I'm a white American woman. My ex-boyfriend (by whom I have a son) refuses to acknowledge his Mexican heritage. He was born in Los Angeles, his mother in Texas, his father in Ohio and his grandparents in Mexico. He acts as if Mexicans are stupid and not worthy of being any part of him. My son is blessed with a tan all year round, dark brown eyes and dark coarse hair, yet I'm the one who sees the beauty in this, not his father. He has said proudly that he wishes he would have a child with light hair and blue eyes. How could he be so self-hating? What can I do to make sure my son accepts himself and embraces what he partially came from?
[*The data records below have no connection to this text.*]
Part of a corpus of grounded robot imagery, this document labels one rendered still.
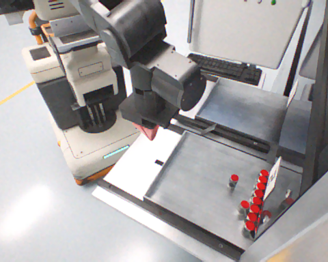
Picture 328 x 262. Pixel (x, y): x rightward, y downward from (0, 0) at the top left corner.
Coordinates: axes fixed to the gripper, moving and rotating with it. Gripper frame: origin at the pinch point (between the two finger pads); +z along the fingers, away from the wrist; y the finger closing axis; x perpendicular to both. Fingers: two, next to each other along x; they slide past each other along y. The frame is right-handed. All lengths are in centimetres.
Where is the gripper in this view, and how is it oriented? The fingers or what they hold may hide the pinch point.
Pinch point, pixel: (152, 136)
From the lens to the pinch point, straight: 48.3
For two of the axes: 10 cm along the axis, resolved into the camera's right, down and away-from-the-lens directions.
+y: 8.8, 3.5, -3.3
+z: 0.1, 6.7, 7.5
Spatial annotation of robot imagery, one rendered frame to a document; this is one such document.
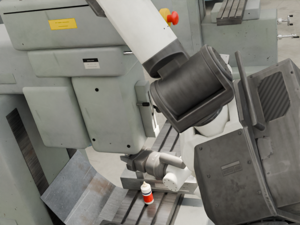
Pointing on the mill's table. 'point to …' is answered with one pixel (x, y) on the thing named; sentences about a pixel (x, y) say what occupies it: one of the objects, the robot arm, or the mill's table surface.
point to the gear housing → (82, 61)
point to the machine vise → (139, 178)
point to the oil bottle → (147, 193)
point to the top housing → (60, 24)
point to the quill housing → (112, 111)
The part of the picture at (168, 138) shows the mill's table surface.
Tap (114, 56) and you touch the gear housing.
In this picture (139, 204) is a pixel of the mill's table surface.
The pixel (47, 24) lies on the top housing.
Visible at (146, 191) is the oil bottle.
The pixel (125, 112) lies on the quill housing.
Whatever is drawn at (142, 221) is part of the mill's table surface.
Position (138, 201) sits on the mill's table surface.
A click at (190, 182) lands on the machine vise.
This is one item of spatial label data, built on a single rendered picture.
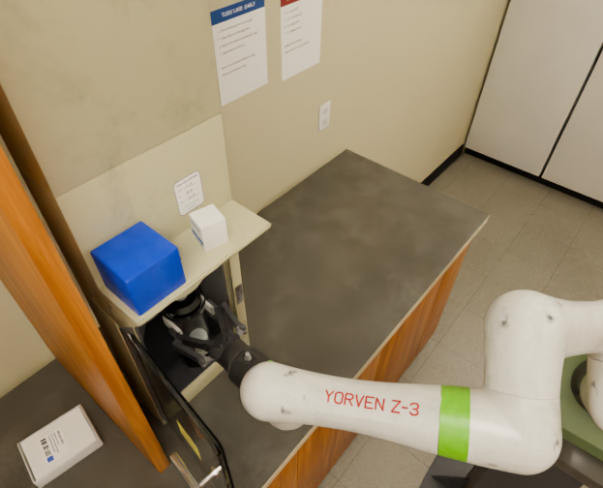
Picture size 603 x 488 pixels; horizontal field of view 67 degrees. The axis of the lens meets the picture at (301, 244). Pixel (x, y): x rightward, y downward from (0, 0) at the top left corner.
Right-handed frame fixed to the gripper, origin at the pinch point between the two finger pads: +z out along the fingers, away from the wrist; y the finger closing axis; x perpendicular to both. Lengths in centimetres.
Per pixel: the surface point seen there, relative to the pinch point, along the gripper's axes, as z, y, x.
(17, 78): -7, 15, -68
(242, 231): -14.5, -9.0, -30.8
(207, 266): -16.7, 1.5, -30.9
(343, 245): 1, -66, 26
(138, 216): -6.3, 6.5, -40.1
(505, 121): 23, -292, 81
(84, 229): -6.6, 15.6, -43.5
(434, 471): -63, -61, 119
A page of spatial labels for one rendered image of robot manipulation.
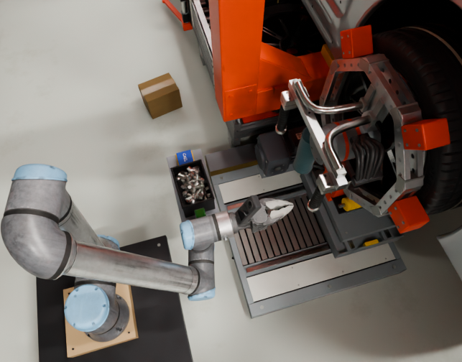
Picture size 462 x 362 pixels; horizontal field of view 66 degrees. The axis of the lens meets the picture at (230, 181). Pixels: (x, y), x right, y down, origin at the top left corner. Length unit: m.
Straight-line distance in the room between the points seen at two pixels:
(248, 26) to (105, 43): 1.82
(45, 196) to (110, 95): 1.80
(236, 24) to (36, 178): 0.82
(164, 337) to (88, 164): 1.21
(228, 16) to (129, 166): 1.27
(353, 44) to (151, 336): 1.35
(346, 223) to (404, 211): 0.69
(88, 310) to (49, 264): 0.53
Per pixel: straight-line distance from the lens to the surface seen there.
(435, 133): 1.06
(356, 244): 1.93
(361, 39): 1.29
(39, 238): 0.89
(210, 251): 1.24
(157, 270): 1.07
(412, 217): 1.23
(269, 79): 1.62
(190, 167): 1.55
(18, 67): 3.12
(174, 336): 1.64
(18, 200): 0.92
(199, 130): 2.35
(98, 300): 1.40
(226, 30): 1.35
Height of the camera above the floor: 1.91
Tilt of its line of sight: 63 degrees down
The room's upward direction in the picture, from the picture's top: 1 degrees counter-clockwise
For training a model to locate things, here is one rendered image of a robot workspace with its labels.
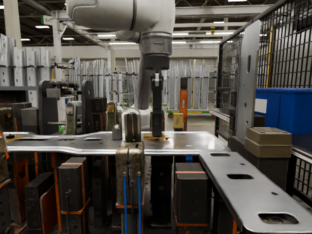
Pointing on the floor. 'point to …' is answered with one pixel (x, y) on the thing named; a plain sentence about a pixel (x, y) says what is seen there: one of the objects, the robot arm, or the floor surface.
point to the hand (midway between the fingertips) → (157, 123)
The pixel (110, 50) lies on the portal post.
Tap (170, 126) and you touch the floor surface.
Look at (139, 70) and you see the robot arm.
—REAL Mexican-Loving Gabacha
Dear Gabacha: Self-hate has always played a role in the Mexican psyche but that doesn't mean your hijo needs to fall into that vicious cycle. Not sure of your arrangement with your pendejo of an ex, but the important thing for you to do is inculcate your son with Mexican culture. Sing him the songs of Cri-Cri, the Mexican version of Doctor Seuss. Have him watch Dora the Explorer, and that other show with her Diego sidekick. Indulge him with Sesame Street, which has been loving Mexican culture ever since Linda Ronstadt sang ranchera classics with a Muppet mariachi, as iconic a cultural validation moment for my generation of Mexicans as the Supremes singing at the Copacabana. Graduate him into age-appropriate material when applicable. And tell your ex to man up — just because he got shit from his generation of playground racists, doesn't mean he has to ruin it for his morenito.